The BBC reports on an almost-musical language:
On a Spanish island, an ancient whistling language that once seemed to be dying out is now undergoing a revival. Silbo gomero or Gomeran whistle is an ancient language the locals have assured me is still in use.
This method of communication, in which the Spanish language is replaced by two whistled vowels and four consonants, has a peculiarity perfectly suited to this landscape of deep valleys and steep ravines. It has the ability to travel up to two miles, much further and with less effort than shouting.
It is known that when the first European settlers arrived at La Gomera in the 15th Century, the inhabitants of the island – of North African origin – communicated with whistles. The arrival of the Spanish, the locals adapted the whistling language to Spanish. So the most likely theory is that the whistle came with the settlers from Africa, where there are records of other whistled languages.

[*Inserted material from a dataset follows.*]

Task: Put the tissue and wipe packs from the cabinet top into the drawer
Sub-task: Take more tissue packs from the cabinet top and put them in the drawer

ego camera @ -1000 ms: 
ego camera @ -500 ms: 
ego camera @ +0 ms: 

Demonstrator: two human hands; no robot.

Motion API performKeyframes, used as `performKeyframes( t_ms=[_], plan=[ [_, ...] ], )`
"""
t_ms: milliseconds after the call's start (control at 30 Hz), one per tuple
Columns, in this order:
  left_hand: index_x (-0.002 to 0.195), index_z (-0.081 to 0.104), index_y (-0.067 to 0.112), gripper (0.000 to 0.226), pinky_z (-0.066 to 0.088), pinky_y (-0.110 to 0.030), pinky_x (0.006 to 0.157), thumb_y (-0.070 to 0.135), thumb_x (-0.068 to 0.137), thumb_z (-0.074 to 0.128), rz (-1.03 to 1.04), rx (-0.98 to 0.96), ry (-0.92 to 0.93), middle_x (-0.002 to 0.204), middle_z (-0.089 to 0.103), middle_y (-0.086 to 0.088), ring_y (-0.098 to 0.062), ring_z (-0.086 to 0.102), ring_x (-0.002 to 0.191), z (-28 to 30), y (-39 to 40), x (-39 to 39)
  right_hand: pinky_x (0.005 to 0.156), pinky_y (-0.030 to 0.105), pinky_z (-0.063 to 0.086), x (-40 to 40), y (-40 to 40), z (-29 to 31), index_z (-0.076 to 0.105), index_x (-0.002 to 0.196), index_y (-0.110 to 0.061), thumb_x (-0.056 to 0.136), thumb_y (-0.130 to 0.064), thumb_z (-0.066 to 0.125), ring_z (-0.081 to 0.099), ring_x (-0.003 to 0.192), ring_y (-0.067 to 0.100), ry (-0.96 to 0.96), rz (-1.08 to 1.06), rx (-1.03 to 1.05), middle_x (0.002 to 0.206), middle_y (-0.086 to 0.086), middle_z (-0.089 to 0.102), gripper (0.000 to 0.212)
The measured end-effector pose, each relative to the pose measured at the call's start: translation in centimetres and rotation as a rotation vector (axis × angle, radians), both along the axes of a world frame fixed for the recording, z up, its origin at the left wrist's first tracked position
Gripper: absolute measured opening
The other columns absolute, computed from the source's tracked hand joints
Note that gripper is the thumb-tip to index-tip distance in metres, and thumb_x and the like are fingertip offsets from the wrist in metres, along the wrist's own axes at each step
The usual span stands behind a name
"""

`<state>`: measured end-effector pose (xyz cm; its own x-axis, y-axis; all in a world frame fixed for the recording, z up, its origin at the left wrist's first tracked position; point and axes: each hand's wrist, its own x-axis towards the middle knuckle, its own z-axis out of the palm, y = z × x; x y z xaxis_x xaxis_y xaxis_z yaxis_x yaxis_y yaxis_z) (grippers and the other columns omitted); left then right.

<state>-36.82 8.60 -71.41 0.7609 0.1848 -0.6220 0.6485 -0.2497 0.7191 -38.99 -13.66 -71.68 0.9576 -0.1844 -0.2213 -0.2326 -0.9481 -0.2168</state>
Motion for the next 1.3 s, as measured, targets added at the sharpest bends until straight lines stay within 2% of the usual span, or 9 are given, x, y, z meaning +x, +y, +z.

Some locals recall its widespread use in the 1940s and 50s. By the 1970s and 80s, there were only a few whistlers remaining, but at the end of the 90s there was renewed interest in silbo, in part due to an initiative to make it a compulsory subject at primary school.
It is known that the Gomera whistle co-exists with other whistling languages in the world – on the Greek island of Evia, in the town of Kuskoy, eastern Turkey, and in a town of the French Pyrenees. But the whistling language of La Gomera is the only one that has been studied in depth and is used by the largest community of speakers, and probably the only one that is learned in school as a subject.